*Action item*
Print the listing again exactly, leaving nothing out.

*Given information*
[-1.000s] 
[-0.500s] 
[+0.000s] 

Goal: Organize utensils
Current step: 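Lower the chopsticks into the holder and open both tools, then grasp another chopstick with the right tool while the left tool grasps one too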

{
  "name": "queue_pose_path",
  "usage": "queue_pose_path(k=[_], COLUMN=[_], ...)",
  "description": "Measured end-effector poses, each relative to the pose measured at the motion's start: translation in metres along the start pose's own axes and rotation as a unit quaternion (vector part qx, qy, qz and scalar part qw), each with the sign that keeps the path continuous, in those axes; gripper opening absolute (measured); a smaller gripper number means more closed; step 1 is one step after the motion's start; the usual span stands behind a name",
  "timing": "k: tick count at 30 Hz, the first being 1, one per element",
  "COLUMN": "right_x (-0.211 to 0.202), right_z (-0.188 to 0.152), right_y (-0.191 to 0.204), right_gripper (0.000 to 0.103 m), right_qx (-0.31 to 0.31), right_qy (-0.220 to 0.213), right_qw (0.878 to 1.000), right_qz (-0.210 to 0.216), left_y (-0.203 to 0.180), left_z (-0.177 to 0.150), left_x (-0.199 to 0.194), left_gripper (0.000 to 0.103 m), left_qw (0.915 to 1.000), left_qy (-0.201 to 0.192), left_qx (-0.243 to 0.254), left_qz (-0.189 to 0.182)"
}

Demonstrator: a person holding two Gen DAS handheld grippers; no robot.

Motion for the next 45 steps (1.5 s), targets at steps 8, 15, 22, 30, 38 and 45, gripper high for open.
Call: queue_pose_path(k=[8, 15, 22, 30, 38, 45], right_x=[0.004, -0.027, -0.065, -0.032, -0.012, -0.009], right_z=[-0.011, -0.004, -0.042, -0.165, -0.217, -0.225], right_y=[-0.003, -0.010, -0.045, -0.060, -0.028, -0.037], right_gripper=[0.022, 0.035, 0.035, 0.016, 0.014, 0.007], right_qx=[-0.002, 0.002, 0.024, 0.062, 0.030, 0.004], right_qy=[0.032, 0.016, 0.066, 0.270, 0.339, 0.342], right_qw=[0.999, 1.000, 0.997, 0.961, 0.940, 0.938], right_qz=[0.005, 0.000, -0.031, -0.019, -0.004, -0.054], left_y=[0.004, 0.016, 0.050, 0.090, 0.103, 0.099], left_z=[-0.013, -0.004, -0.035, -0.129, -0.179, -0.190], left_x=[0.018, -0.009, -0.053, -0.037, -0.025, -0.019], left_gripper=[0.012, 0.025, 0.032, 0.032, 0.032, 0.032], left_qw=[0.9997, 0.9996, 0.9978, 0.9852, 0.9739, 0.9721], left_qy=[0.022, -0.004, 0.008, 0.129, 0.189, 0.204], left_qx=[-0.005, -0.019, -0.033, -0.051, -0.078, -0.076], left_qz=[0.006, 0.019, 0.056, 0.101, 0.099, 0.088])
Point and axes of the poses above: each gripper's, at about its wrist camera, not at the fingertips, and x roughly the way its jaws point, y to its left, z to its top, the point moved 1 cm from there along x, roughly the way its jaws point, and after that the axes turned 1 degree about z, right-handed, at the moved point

*Task response*
[-1.000s] 
[-0.500s] 
[+0.000s] 

Goal: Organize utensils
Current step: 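Lower the chopsticks into the holder and open both tools, then grasp another chopstick with the right tool while the left tool grasps one too
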
{
  "name": "queue_pose_path",
  "usage": "queue_pose_path(k=[_], COLUMN=[_], ...)",
  "description": "Measured end-effector poses, each relative to the pose measured at the motion's start: translation in metres along the start pose's own axes and rotation as a unit quaternion (vector part qx, qy, qz and scalar part qw), each with the sign that keeps the path continuous, in those axes; gripper opening absolute (measured); a smaller gripper number means more closed; step 1 is one step after the motion's start; the usual span stands behind a name",
  "timing": "k: tick count at 30 Hz, the first being 1, one per element",
  "COLUMN": "right_x (-0.211 to 0.202), right_z (-0.188 to 0.152), right_y (-0.191 to 0.204), right_gripper (0.000 to 0.103 m), right_qx (-0.31 to 0.31), right_qy (-0.220 to 0.213), right_qw (0.878 to 1.000), right_qz (-0.210 to 0.216), left_y (-0.203 to 0.180), left_z (-0.177 to 0.150), left_x (-0.199 to 0.194), left_gripper (0.000 to 0.103 m), left_qw (0.915 to 1.000), left_qy (-0.201 to 0.192), left_qx (-0.243 to 0.254), left_qz (-0.189 to 0.182)"
}

Demonstrator: a person holding two Gen DAS handheld grippers; no robot.

Motion for the next 45 steps (1.5 s), targets at steps 8, 15, 22, 30, 38 and 45, gripper high for open.
Call: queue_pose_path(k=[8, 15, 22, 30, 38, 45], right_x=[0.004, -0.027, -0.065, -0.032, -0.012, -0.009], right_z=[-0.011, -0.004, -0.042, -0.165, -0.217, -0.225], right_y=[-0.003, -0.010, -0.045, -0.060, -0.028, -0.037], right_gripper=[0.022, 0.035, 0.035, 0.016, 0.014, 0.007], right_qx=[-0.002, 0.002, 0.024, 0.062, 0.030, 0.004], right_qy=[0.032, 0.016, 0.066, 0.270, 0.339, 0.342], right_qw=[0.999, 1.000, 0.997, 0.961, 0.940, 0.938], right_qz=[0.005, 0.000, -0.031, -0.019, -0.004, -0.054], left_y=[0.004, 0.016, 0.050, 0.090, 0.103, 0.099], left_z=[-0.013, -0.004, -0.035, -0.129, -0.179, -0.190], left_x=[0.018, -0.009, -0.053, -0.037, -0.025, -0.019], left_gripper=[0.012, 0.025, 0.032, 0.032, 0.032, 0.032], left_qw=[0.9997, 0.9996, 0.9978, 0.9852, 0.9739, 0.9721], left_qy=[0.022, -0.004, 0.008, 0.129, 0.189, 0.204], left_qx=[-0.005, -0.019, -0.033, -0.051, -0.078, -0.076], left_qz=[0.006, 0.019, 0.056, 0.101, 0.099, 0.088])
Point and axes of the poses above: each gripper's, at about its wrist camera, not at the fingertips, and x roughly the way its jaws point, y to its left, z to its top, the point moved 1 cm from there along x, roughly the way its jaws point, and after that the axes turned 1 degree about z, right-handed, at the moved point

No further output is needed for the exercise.